Frank Glasgow
- Birth name: Francis Turnbull Glasgow
- Date of birth: 17 August 1880
- Place of birth: Dunedin, New Zealand
- Date of death: 20 February 1939 (aged 58)
- Place of death: Wellington, New Zealand
- Height: 1.78 m (5 ft 10 in)
- Weight: 84 kg (185 lb)
- School: Wellington College
- Occupation(s): Bank manager

Rugby union career
- Position(s): Loose forward

Provincial / State sides
- Years: Team / Apps / (Points)
- 1899–1900: Wellington /  / ()
- 1901–05: Taranaki /  / ()
- -: Hawke's Bay /  / ()
- –: Southland /  / ()

International career
- Years: Team / Apps / (Points)
- 1905–08: New Zealand / 6 / (9)

= Frank Glasgow =

Francis Turnbull Glasgow (17 August 1880 – 20 February 1939) was a New Zealand rugby union player.
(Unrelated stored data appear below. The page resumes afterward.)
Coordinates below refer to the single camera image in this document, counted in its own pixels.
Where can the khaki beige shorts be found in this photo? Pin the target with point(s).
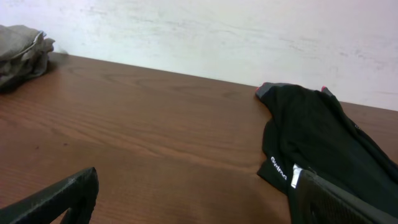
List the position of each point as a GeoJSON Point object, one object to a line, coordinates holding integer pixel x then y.
{"type": "Point", "coordinates": [19, 39]}

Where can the white cloth piece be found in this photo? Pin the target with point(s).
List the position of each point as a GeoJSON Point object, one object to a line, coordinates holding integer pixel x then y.
{"type": "Point", "coordinates": [296, 175]}

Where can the black garment with red trim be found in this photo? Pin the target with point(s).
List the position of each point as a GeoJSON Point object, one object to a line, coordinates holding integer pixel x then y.
{"type": "Point", "coordinates": [309, 128]}

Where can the folded grey shorts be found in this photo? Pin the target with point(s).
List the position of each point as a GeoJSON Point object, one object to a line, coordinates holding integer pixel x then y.
{"type": "Point", "coordinates": [16, 71]}

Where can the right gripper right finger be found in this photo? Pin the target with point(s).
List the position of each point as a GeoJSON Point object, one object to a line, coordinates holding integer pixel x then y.
{"type": "Point", "coordinates": [319, 201]}

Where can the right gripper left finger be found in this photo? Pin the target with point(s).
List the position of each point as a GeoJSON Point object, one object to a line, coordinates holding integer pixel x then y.
{"type": "Point", "coordinates": [73, 197]}

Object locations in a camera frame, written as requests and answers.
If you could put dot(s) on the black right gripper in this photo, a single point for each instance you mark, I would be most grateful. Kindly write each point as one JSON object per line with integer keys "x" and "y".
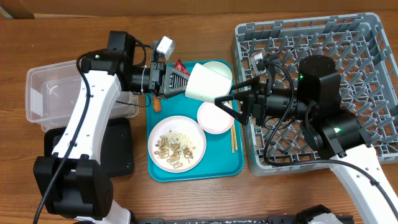
{"x": 255, "y": 96}

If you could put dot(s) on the wooden chopstick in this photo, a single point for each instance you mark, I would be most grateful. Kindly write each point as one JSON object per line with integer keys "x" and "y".
{"x": 236, "y": 139}
{"x": 233, "y": 145}

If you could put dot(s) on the white plate with food scraps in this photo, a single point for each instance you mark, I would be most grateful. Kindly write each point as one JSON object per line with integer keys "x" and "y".
{"x": 177, "y": 144}

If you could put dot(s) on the grey dish rack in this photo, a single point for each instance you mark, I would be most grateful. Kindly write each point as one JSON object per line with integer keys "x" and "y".
{"x": 358, "y": 45}

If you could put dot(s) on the pink bowl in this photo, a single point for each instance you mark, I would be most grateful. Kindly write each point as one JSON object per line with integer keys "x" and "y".
{"x": 213, "y": 119}

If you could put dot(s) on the teal tray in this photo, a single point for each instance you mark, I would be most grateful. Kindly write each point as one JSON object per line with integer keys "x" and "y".
{"x": 218, "y": 160}

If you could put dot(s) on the orange carrot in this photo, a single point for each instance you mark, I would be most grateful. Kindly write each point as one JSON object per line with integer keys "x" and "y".
{"x": 156, "y": 104}

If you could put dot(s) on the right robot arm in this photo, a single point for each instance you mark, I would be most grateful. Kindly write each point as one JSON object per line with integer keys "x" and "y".
{"x": 328, "y": 128}

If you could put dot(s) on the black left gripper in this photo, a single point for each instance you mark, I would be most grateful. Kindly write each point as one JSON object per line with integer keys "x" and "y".
{"x": 158, "y": 70}

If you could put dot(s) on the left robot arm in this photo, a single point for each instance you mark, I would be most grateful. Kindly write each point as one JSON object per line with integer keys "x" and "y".
{"x": 71, "y": 180}

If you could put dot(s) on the black tray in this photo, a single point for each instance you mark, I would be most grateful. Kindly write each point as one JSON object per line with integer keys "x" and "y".
{"x": 113, "y": 159}

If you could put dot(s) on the clear plastic bin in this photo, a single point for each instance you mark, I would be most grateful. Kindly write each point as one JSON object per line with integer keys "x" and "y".
{"x": 51, "y": 93}

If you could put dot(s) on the white paper cup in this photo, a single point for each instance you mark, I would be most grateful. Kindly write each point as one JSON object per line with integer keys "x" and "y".
{"x": 206, "y": 85}

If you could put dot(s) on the white bowl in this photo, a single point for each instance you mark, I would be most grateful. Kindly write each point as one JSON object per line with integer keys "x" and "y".
{"x": 220, "y": 68}

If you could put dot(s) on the red snack wrapper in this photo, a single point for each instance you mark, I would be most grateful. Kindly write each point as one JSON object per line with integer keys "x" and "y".
{"x": 179, "y": 66}

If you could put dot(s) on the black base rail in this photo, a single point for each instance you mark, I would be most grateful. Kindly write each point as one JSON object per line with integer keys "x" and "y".
{"x": 274, "y": 219}

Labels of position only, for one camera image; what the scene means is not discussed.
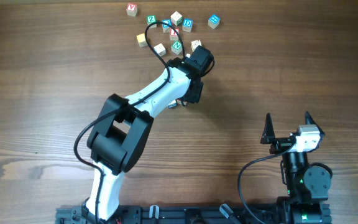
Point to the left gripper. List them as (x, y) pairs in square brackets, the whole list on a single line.
[(196, 96)]

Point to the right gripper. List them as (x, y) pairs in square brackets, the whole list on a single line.
[(279, 144)]

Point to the white block blue edge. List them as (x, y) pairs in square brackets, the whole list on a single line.
[(173, 104)]

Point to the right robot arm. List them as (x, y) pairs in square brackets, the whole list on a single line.
[(307, 183)]

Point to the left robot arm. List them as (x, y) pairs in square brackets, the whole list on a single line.
[(118, 136)]

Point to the green N letter block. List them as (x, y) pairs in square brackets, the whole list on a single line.
[(176, 47)]

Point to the white picture block yellow side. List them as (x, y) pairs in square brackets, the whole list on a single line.
[(195, 44)]

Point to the white block blue side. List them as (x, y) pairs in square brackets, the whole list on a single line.
[(160, 49)]

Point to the red I letter block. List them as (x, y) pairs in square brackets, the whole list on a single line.
[(174, 34)]

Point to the blue D letter block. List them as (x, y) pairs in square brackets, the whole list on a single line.
[(187, 25)]

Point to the yellow top block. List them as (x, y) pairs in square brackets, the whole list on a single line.
[(142, 41)]

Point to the blue picture block far right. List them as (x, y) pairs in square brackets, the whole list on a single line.
[(213, 21)]

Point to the white and green block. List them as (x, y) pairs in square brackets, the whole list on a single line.
[(176, 18)]

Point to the green Z letter block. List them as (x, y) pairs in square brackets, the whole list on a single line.
[(151, 21)]

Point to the red Y letter block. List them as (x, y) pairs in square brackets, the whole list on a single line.
[(131, 9)]

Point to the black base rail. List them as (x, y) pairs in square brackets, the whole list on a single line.
[(268, 213)]

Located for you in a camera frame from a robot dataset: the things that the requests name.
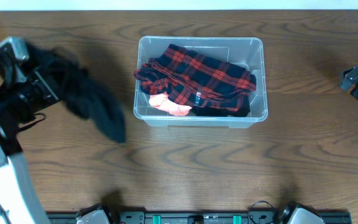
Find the black taped garment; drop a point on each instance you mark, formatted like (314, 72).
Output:
(243, 111)

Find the black mounting rail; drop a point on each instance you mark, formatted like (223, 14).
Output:
(185, 218)

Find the red plaid flannel shirt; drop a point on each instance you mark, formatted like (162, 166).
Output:
(193, 79)

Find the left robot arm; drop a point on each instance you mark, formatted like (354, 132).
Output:
(18, 200)

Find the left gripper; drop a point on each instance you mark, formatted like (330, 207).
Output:
(36, 82)

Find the large black garment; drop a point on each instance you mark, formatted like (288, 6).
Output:
(82, 95)

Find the pink garment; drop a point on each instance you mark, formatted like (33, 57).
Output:
(161, 102)

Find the clear plastic storage container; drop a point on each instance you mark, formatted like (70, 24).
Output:
(247, 52)

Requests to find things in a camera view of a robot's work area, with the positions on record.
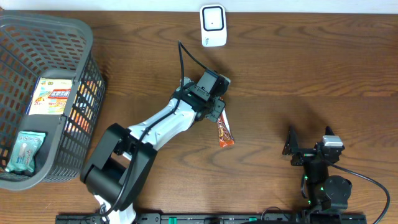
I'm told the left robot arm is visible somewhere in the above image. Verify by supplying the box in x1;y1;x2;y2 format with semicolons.
80;78;230;223

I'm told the yellow snack bag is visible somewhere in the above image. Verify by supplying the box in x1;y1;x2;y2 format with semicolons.
27;78;73;115

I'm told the teal mouthwash bottle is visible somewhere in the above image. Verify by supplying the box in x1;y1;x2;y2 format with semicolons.
182;77;195;90

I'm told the white barcode scanner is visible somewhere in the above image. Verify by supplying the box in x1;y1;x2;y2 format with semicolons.
200;4;228;47

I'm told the orange red snack bar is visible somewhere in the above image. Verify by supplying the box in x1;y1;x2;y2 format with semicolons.
216;110;234;148

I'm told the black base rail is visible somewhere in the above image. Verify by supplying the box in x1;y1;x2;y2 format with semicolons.
55;206;368;224

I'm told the teal wet wipes pack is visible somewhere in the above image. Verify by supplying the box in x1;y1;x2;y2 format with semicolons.
6;131;46;172

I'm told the grey plastic shopping basket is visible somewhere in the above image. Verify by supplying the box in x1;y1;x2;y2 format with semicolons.
1;11;105;191

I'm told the left camera cable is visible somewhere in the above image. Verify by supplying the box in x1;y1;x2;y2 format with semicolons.
90;40;215;218

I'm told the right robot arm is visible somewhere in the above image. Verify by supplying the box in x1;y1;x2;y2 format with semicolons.
282;126;352;212

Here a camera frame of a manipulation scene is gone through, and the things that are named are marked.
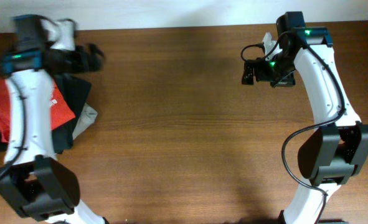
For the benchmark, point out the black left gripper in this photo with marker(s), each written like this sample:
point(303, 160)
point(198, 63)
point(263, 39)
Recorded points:
point(78, 61)

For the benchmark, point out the black folded shirt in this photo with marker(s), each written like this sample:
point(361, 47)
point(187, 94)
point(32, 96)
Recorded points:
point(75, 92)

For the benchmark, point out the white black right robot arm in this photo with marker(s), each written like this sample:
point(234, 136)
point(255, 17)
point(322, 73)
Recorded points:
point(338, 145)

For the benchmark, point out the orange soccer t-shirt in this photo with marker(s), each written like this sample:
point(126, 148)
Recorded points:
point(60, 112)

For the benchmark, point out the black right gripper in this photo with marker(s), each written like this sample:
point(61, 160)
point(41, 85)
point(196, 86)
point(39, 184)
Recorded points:
point(248, 72)

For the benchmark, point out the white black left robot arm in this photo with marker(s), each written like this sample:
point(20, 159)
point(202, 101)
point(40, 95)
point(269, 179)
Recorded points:
point(32, 181)

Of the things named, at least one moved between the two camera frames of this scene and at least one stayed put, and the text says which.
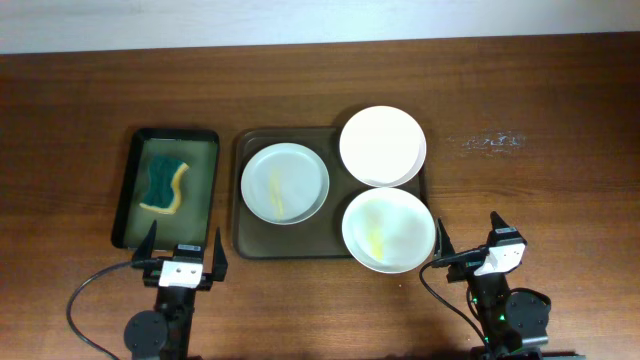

A loose forward, Glasgow represented Wellington, Taranaki, Hawke's Bay and Southland at a provincial level, and was a member of the New Zealand national side, the All Blacks, from 1905 to 1908 and played in the famous "Match of the Century" against Wales. He played 35 matches for the All Blacks including six internationals. His work as a Bank Officer included being Manager at Ōhura.

Frank's grandfather was Rev Adam D.Glasgow, from Co Antrim. He served as an Irish Presbyterian missionary to India from 1842 until 1855 (retired through ill health) and then in Dunedin New Zealand from November 1861 to March 1863.